• [SUPPLIED INFORMATION]:
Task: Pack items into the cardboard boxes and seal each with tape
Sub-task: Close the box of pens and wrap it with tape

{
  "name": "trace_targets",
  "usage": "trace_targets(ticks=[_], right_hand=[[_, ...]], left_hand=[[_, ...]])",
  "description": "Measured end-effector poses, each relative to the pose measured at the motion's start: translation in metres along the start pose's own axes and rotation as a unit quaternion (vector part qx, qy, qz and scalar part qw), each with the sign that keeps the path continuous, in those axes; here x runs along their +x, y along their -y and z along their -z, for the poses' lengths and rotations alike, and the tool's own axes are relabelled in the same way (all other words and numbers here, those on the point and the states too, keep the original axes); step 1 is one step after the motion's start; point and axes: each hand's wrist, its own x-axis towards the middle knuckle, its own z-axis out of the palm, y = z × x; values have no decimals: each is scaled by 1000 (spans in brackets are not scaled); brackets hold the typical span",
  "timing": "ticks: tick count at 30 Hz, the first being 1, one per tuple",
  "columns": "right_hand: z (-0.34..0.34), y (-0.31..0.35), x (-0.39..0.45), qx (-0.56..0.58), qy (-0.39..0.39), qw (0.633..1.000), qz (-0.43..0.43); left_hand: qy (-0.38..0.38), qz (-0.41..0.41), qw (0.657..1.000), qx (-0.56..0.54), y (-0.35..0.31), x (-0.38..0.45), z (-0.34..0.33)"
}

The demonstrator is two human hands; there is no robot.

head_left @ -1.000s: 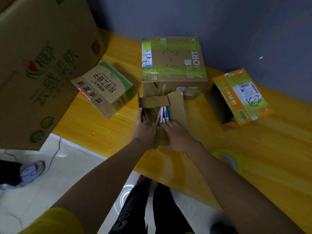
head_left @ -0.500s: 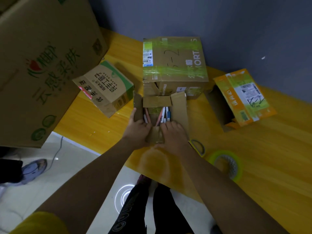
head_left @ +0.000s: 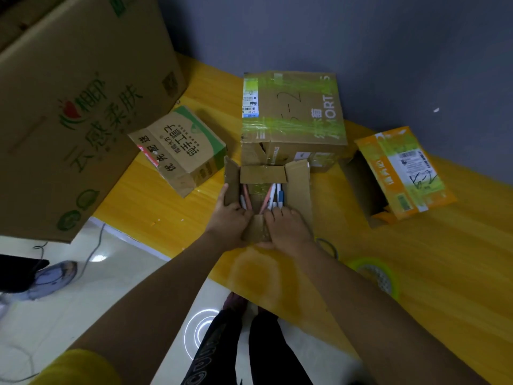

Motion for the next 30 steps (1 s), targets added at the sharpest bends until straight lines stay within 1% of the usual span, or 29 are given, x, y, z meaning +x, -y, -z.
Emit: trace_targets(ticks=[2,4,7,10,12,14,15,17,18,23,27,30], right_hand=[[-2,1,0,-28,2,1000,4],[-3,3,-7,-19,-15,1000,0],[-7,9,-25,74,-54,996,-15],[0,14,-24,214,-61,973,-57],[10,8,-12,205,-56,975,-58],[23,2,2,196,-24,980,-36],[28,-1,7,223,2,974,-28],[31,-6,15,311,54,949,-19],[33,-7,16,343,67,937,-18],[33,-9,5,425,74,901,-37],[39,-14,-3,452,145,880,-30],[43,-17,-5,461,176,869,-39]], left_hand=[[11,0,1000,11,0,0,0],[12,4,1000,21,-3,0,0],[-4,18,1000,20,-5,1,2],[-15,8,1000,-11,-1,2,-1],[-21,9,999,-44,1,3,-3],[-13,22,997,-67,0,4,-2],[-9,29,997,-72,-1,4,-2],[-5,34,997,-74,-3,5,1],[-2,35,997,-73,-3,5,1],[27,36,997,-64,-2,9,1],[51,34,997,-48,-3,13,0],[54,37,997,-45,-6,12,3]])
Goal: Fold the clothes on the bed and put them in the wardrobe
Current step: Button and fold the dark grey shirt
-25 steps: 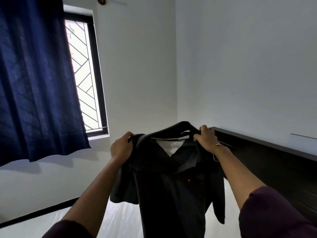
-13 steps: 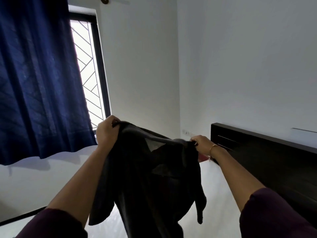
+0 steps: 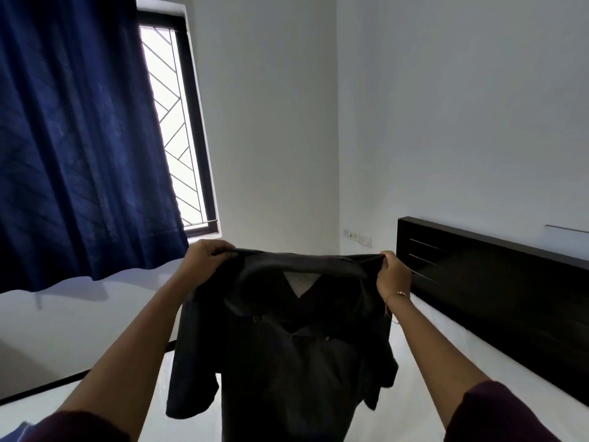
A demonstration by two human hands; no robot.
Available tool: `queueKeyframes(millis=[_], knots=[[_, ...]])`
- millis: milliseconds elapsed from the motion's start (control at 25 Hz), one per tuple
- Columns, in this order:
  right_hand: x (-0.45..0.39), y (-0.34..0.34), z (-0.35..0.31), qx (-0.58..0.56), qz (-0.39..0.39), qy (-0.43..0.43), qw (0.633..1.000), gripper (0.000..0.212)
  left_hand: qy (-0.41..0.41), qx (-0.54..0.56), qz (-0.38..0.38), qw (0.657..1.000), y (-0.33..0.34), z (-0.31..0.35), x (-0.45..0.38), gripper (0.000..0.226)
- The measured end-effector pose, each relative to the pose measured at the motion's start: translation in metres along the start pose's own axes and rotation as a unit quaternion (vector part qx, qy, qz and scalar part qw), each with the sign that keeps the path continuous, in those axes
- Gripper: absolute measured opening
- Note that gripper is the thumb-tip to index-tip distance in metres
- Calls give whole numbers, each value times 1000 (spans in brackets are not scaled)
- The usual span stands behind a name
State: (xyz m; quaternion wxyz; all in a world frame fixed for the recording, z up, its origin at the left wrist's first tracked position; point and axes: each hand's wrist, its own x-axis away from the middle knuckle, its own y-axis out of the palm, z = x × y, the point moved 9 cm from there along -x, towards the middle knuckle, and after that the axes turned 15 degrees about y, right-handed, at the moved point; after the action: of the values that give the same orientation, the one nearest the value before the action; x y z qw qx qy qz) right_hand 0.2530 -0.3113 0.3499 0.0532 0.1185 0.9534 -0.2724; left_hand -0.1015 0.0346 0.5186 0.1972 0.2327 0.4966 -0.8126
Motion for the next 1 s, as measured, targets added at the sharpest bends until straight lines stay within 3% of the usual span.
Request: queueKeyframes(millis=[80,240,360,560,800,1000], knots=[[22,-6,-12,-34,-11,-15,999,51,-37,-7,76,996,-2,-2,19,17],[68,-29,-41,-90,-5,-64,994,36,-81,96,238,963,-8,14,57,20],[94,-59,-53,-112,12,-88,990,37,-69,118,295,946,-20,42,83,22],[134,-130,-30,-149,29,-116,982,35,-57,92,328,939,-32,102,131,22],[178,-220,-35,-197,139,-178,954,33,-68,165,351,919,-55,175,185,21],[176,-245,-49,-179,134,-153,962,34,-117,270,241,925,-57,193,181,26]])
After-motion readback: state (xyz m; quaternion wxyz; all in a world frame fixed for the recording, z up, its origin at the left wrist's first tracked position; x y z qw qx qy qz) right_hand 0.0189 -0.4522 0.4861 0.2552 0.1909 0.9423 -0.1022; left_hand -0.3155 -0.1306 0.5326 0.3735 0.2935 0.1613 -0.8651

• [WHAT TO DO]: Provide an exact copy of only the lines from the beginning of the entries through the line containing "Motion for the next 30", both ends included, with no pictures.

• [TASK RESULT]:
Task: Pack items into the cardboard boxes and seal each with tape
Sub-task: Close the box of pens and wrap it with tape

{
  "name": "trace_targets",
  "usage": "trace_targets(ticks=[_], right_hand=[[_, ...]], left_hand=[[_, ...]])",
  "description": "Measured end-effector poses, each relative to the pose measured at the motion's start: translation in metres along the start pose's own axes and rotation as a unit quaternion (vector part qx, qy, qz and scalar part qw), each with the sign that keeps the path continuous, in those axes; here x runs along their +x, y along their -y and z along their -z, for the poses' lengths and rotations alike, and the tool's own axes are relabelled in the same way (all other words and numbers here, those on the point and the states too, keep the original axes); step 1 is one step after the motion's start; point and axes: each hand's wrist, its own x-axis towards the middle knuckle, its own z-axis out of the palm, y = z × x; values have no decimals: each is scaled by 1000 (spans in brackets are not scaled); brackets hold the typical span",
  "timing": "ticks: tick count at 30 Hz, the first being 1, one per tuple",
  "columns": "right_hand: z (-0.34..0.34), y (-0.31..0.35), x (-0.39..0.45), qx (-0.56..0.58), qy (-0.39..0.39), qw (0.633..1.000), qz (-0.43..0.43); left_hand: qy (-0.38..0.38), qz (-0.41..0.41), qw (0.657..1.000), qx (-0.56..0.54), y (-0.35..0.31), x (-0.38..0.45), z (-0.34..0.33)"
}

The demonstrator is two human hands; there is no robot.

head_left @ -1.000s: 
head_left @ -0.500s: 
head_left @ +0.000s: 

Motion for the next 30 steps (1 s), targets added at the sharpest bends until straight lines stay within 1% of the usual span, or 29 are given, x, y, z meaning +x, -y, -z.

The answer has been fully stated.